● **Exercise goal**: Scan the lines below for "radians" and copy the matches.

● **Data supplied**:
+ + + + +
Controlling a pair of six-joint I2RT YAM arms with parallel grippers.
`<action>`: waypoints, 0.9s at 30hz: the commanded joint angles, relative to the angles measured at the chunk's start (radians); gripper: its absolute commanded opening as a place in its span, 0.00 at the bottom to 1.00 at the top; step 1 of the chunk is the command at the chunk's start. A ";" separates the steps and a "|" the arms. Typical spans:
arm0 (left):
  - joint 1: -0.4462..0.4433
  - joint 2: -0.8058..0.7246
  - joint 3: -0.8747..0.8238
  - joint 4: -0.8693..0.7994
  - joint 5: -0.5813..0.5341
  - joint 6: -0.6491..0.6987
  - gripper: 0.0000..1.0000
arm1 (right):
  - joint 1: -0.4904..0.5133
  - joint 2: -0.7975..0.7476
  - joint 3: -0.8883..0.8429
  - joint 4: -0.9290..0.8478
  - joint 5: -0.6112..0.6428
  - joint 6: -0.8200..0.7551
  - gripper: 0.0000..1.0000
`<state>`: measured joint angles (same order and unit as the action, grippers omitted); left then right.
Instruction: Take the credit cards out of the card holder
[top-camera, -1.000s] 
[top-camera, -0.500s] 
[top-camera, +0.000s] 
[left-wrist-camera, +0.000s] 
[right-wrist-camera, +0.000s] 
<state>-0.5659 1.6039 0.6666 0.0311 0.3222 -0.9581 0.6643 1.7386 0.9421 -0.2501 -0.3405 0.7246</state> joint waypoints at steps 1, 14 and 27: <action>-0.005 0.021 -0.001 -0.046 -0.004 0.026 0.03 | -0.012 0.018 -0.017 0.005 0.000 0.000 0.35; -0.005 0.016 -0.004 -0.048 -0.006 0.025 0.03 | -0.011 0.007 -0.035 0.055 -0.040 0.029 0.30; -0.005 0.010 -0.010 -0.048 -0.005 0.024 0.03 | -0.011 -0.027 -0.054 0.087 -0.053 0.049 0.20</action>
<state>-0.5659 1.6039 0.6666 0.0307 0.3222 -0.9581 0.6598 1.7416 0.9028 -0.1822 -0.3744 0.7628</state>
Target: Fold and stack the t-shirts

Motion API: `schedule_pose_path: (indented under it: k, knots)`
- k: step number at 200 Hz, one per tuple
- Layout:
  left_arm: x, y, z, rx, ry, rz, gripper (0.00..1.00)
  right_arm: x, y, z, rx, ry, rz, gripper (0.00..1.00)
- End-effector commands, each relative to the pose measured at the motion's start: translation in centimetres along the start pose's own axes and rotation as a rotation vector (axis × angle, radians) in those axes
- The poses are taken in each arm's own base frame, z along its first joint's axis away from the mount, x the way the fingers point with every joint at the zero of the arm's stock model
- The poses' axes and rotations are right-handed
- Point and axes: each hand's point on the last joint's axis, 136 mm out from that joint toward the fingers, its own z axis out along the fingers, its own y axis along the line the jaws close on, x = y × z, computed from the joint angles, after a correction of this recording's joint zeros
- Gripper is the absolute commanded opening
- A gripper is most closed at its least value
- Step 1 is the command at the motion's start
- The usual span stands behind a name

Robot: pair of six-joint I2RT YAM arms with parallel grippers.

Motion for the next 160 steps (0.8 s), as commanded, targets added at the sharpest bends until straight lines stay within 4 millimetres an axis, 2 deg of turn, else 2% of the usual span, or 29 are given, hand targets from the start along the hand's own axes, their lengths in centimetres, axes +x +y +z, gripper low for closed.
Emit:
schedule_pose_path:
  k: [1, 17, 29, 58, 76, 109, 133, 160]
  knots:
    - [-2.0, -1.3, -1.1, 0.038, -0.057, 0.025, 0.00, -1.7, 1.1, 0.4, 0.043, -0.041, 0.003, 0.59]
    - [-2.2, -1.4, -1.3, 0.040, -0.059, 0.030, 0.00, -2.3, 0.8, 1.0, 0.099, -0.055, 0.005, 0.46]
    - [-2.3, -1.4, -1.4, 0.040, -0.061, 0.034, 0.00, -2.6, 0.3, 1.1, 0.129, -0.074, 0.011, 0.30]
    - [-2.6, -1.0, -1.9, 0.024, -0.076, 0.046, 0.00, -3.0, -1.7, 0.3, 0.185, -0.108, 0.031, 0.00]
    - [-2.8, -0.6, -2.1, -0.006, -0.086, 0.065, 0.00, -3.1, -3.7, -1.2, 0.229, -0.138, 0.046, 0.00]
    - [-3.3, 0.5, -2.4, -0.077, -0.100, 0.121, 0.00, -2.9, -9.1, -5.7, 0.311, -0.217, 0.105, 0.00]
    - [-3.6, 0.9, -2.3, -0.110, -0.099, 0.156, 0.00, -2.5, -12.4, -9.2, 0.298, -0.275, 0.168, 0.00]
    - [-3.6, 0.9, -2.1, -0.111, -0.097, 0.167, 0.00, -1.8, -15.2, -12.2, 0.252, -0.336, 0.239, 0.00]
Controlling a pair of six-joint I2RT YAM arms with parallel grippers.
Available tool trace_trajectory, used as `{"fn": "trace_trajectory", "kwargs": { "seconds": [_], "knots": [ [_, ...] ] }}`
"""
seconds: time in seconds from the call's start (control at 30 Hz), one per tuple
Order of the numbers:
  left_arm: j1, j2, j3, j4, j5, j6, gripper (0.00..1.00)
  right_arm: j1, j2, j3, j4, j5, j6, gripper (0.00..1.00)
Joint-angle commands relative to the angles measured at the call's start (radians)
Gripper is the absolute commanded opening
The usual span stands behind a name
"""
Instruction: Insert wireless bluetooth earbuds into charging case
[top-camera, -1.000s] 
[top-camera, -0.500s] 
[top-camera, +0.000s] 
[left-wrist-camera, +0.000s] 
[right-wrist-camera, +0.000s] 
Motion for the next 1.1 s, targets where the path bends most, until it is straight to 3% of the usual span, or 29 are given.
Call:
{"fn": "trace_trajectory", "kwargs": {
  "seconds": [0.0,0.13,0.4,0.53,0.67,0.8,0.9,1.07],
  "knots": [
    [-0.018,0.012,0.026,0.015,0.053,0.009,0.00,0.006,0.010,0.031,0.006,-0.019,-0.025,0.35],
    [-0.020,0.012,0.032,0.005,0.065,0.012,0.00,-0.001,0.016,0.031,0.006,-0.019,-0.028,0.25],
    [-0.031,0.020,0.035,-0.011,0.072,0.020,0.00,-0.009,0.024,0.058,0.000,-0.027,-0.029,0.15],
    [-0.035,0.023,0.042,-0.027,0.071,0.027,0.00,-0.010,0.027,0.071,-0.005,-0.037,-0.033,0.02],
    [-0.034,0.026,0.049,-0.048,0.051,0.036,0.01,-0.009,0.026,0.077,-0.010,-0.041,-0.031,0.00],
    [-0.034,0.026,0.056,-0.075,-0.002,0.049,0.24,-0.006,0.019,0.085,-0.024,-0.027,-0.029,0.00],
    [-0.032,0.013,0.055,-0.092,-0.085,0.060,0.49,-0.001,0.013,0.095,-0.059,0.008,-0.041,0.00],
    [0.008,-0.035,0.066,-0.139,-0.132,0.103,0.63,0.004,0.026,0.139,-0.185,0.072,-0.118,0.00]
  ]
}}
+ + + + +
● **Response**:
`<action>`: waypoints, 0.9s at 30hz: the commanded joint angles, relative to the angles measured at the chunk's start (radians); gripper: its absolute commanded opening as a place in its span, 0.00 at the bottom to 1.00 at the top; step 1 of the chunk is the command at the chunk's start. A ";" separates the steps and a "|" the arms. Typical spans:
- End-effector commands, each relative to the pose measured at the motion's start: translation in centimetres along the start pose's own axes and rotation as a rotation vector (axis × angle, radians) in those axes
Joint-angle commands relative to the angles measured at the call's start (radians)

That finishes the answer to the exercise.